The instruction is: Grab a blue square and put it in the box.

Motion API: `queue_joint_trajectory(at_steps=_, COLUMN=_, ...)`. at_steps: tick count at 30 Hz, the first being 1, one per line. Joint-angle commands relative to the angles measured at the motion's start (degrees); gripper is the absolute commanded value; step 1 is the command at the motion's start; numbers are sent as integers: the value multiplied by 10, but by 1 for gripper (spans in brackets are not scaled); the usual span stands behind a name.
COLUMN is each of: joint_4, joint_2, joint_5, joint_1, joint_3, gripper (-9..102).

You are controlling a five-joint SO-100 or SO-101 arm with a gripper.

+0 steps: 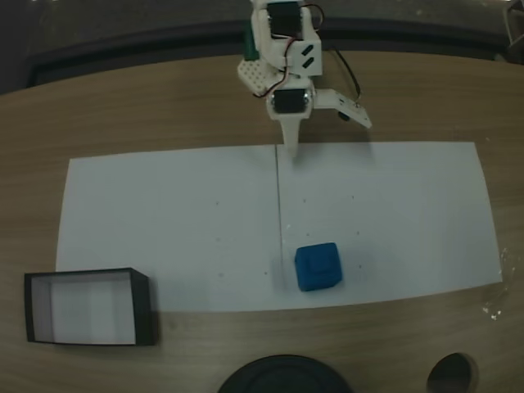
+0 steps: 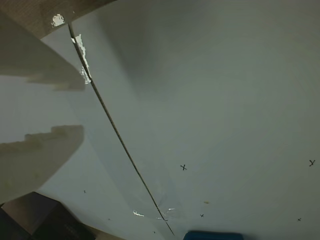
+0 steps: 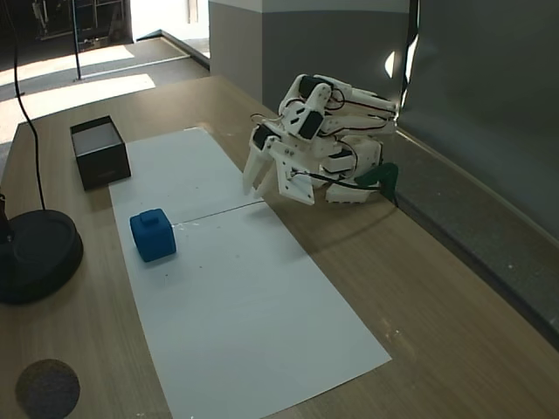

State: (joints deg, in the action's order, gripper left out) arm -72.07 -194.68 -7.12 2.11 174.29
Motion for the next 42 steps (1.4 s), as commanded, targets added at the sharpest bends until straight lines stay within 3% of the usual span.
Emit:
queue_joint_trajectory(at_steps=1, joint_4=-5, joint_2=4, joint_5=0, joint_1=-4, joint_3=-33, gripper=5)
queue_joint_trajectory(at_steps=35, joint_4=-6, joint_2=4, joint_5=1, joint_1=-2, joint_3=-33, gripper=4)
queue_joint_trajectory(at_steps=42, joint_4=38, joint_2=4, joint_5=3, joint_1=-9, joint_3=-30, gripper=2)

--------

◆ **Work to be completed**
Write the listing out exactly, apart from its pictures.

◆ **Exercise output**
The instruction is: Grab a blue square and put it in the box.

Motion API: `queue_joint_trajectory(at_steps=_, COLUMN=_, ...)`. at_steps: tick count at 30 Hz, the first being 1, one per line. Joint-angle commands relative to the angles measured at the motion's start (degrees); gripper is the absolute commanded value; step 1 is the command at the motion's start; numbers are sent as integers: the value multiplied by 10, but by 1 for gripper (spans in brackets are not scaled); the usual span stands behind a name.
COLUMN is each of: joint_4, joint_2, joint_5, joint_1, joint_3, gripper (-9..102).

You are controlling a five-joint SO-100 or SO-101 arm with a gripper.

+0 steps: 
+0 steps: 
+0 steps: 

State: (joints deg, in the action's order, gripper left out) arm -72.07 -194.68 -7.12 2.11 174.29
Motion for the next 42 steps (1.4 s), as commanded, targets added at the sharpest bends until straight lines stay within 3% of the usual span.
Emit:
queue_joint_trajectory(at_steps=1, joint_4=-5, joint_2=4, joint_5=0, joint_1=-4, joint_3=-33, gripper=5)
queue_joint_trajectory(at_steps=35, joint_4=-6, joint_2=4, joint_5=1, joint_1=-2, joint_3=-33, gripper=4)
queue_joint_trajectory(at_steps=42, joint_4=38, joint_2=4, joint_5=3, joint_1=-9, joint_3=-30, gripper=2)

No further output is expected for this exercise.